In SRU a format is known as „schema“. A list of supported formats is contained in an explain request. Each schema has an optional „title“, a „name“ (used to refer to schemas in the „recordSchema“ HTTP parameter when doing a search query), an „identifier“, and an optional „location“. The „identifier“ contains an additional URI, and the „location“ contains a link to an XML Schema file or to some human-readable documentation (like the „docs“ attribute in unAPI). There is a list of known schemas at the SRU page, for instance:
|title and location||name||identifier|
|MODS Schema Version 3.0||mods||info:srw/schema/1/mods-v3.0|
|MODS Schema Version 3.3||mods||info:srw/schema/1/mods-v3.3|
Note that one name (for instance „mods“) can refer to several schemas, but one particular SRU server can only provide one particular format under this name. The additional identifier neither refers to a particular XML Schema (Third problem). The identifier may only give a hint which particular version or interpretation of a format is provided.
Does anyone really need this diverse methods to refer to formats? I found in practice you cannot rely on the claimed format anyway, unless you can automatically validate it. That’s what XML Schema can be used for. I don’t say that XML Schema is the best or only method to formally describe an XML-based format (personally I much bettter like RELAX NG), but if there is an XML Schema – shouldn’t this schema be enough to identify the format?. Is there really a need of four independent identifiers to refer to an XML-based format? In the worst case we have:
- Schema Name (e.g. mods)
- Schema Location (e.g. http://www.loc.gov/standards/mods/v3/mods-3-3.xsd)
- Schema Identifier (e.g. info:srw/schema/1/mods-v3.3)
- Schema Namespace (e.g. http://www.loc.gov/mods/v3)
This is bad design, because you cannot say which of the four is the right one and how they relate to each other.

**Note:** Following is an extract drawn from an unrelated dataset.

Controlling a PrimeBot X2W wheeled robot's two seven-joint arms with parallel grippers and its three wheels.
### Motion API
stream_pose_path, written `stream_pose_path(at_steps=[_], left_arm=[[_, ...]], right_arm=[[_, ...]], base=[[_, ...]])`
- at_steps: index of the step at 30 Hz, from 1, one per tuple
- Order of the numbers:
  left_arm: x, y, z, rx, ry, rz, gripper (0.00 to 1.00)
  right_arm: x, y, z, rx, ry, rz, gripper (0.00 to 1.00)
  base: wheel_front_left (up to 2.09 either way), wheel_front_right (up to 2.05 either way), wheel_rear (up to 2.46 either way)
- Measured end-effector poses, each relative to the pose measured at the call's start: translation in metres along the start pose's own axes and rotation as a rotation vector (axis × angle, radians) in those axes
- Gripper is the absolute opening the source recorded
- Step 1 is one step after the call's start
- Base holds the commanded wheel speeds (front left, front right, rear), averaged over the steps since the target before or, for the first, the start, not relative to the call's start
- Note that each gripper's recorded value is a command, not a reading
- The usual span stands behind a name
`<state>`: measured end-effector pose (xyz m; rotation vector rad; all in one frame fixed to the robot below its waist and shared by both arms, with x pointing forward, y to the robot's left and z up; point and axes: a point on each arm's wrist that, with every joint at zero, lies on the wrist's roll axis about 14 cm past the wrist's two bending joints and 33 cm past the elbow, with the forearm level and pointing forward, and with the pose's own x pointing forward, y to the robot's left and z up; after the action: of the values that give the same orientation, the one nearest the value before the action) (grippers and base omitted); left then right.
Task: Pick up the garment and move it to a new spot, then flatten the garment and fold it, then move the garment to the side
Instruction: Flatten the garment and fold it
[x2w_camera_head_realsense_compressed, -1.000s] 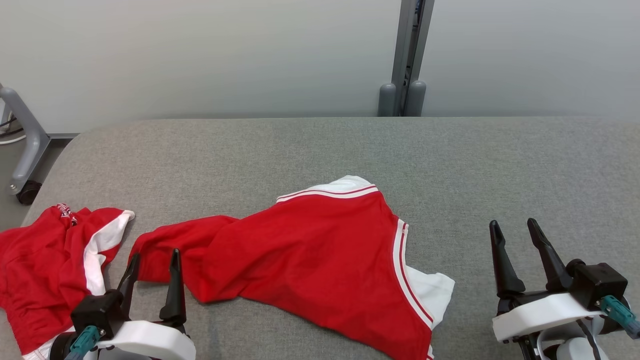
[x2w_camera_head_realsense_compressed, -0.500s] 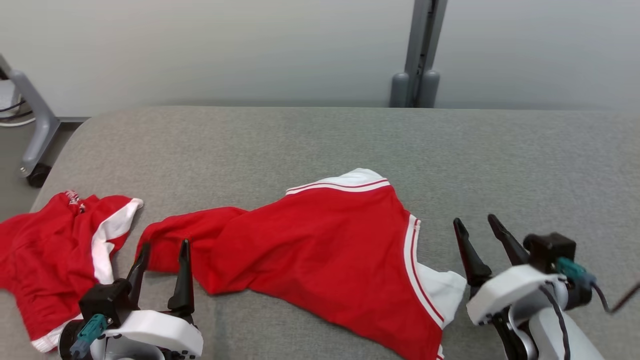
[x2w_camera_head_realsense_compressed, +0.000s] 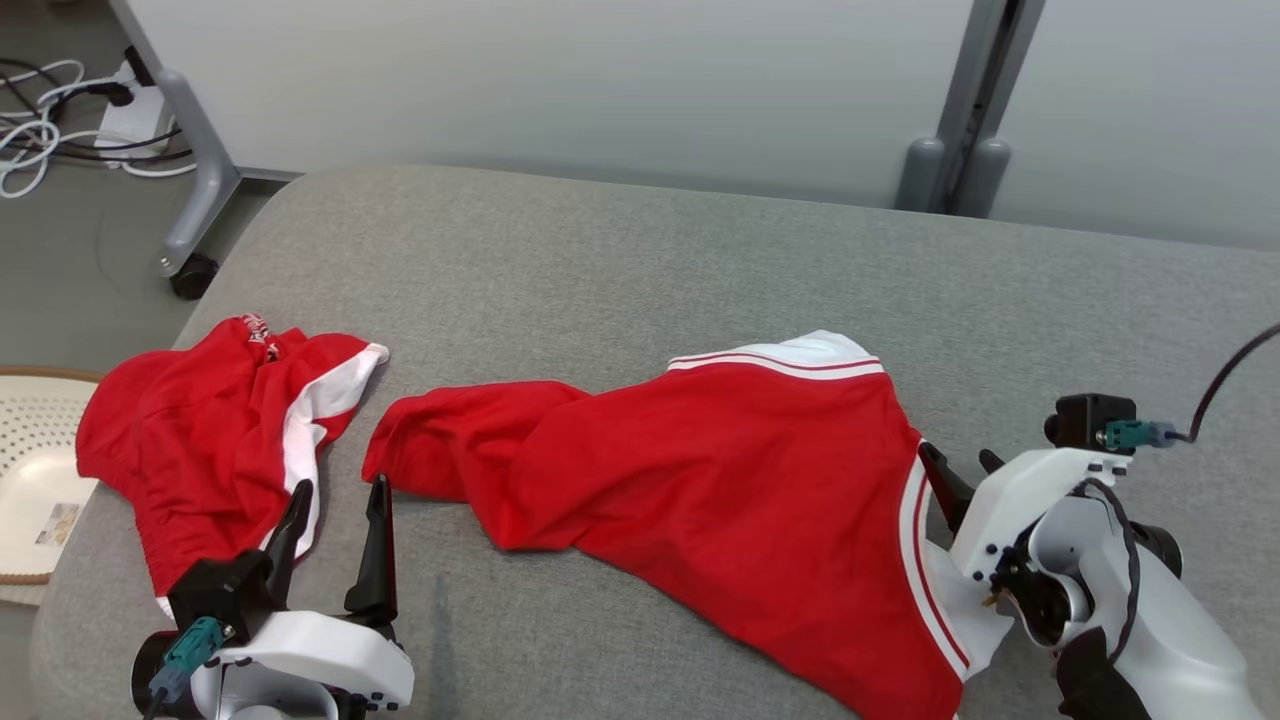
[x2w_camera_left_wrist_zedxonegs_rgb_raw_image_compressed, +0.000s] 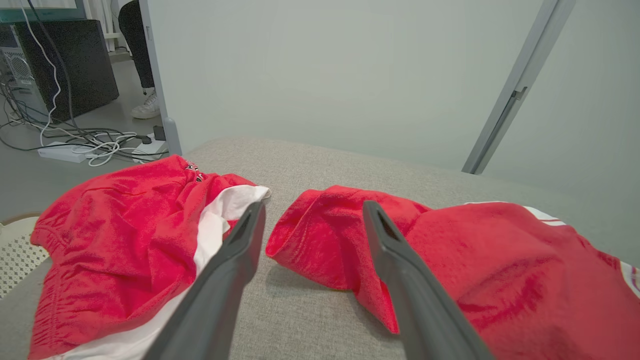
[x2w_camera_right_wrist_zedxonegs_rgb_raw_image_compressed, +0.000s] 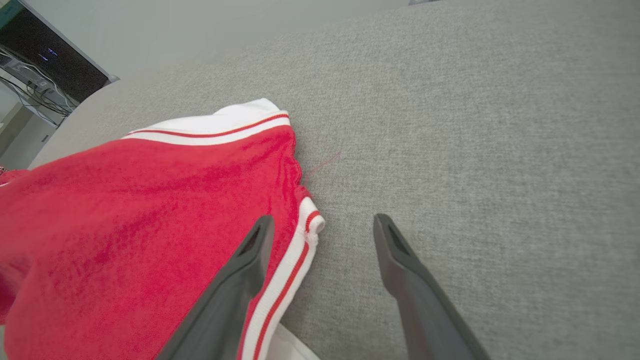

A clean solution would only have two identifiers for XML-based formats:
- The local name, which is only unique for a particular API and a particular server
- The global schema Location, which is a cool URI that resolves to an XML Schema file.
The Schema Namespace is included as „targetNamespace“ in the XML Schema, and the Schema Identifier is delusion anyway. Either you can identify a format by a formal schema (that can also be used to validate records) or you just cannot guarantee which format your records will be in. Sure you can give some hints by linking to documentations, examples, and guidelines. But adding more identifiers is a fakery of control. You are still allowed to provide more specific formats, variants, application profiles, and interpretations under different names. But these formats don’t get more clear or usable if you give them a „Schema Identifier“. Does anyone uses SRU’s Schema Identifiers anyway? I think for XML we can better live with XML Schemas that the XML namespaces can be extracted from. An application can identify a format by its schema location, by the XML namespace, and/or by other information contained in the schema. Additional pointers to human-readable documentation are great. But don’t confuse description with identification if you need to refer to a data format.